Transcribe the tail of the listing: start at the line containing "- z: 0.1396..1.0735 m" and stop after the last line, keeping every character as is and adding nothing.

(SOURCE DATA)

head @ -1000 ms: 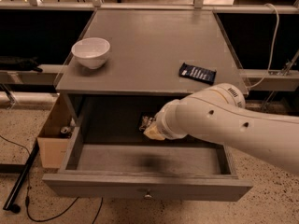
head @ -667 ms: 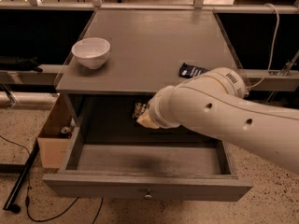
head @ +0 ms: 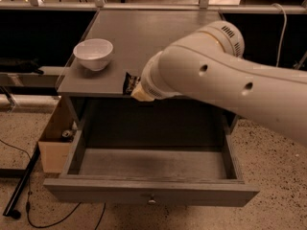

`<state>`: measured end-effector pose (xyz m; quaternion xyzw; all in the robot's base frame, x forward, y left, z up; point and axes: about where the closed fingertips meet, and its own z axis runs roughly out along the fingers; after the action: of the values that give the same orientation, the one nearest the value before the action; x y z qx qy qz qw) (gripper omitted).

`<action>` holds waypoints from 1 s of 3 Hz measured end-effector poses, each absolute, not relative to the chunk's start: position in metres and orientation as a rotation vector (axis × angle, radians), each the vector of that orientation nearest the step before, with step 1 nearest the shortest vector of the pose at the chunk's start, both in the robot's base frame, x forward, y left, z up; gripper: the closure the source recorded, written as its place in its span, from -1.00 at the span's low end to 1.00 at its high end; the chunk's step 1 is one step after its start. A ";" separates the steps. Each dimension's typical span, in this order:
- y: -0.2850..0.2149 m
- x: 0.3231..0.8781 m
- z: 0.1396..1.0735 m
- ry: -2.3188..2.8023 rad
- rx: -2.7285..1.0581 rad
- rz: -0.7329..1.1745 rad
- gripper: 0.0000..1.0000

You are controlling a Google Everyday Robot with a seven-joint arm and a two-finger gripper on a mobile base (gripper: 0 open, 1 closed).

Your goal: Pick rxbar chocolate from top drawer and place on counter

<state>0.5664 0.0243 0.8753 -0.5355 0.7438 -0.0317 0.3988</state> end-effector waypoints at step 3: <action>0.015 0.623 0.928 1.815 -1.391 -0.076 1.00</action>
Offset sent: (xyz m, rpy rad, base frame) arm 0.0305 -0.0023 0.0276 0.0356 0.0100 0.0263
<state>0.6234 0.0147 0.9277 -0.5533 0.7221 -0.0303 0.4141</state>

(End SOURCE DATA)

## SOLUTION TO THIS EXERCISE
- z: 0.1396..1.0735 m
- ry: -2.3188..2.8023 rad
- rx: -2.7285..1.0581 rad
- rz: -0.7329..1.1745 rad
- gripper: 0.0000..1.0000

You are controlling a Google Everyday Robot with a seven-joint arm and a two-finger gripper on a mobile base (gripper: 0 open, 1 closed).

Your goal: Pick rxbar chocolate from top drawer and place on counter

<state>0.5664 0.0243 0.8753 -0.5355 0.7438 -0.0317 0.3988</state> end-effector waypoints at step 3: <action>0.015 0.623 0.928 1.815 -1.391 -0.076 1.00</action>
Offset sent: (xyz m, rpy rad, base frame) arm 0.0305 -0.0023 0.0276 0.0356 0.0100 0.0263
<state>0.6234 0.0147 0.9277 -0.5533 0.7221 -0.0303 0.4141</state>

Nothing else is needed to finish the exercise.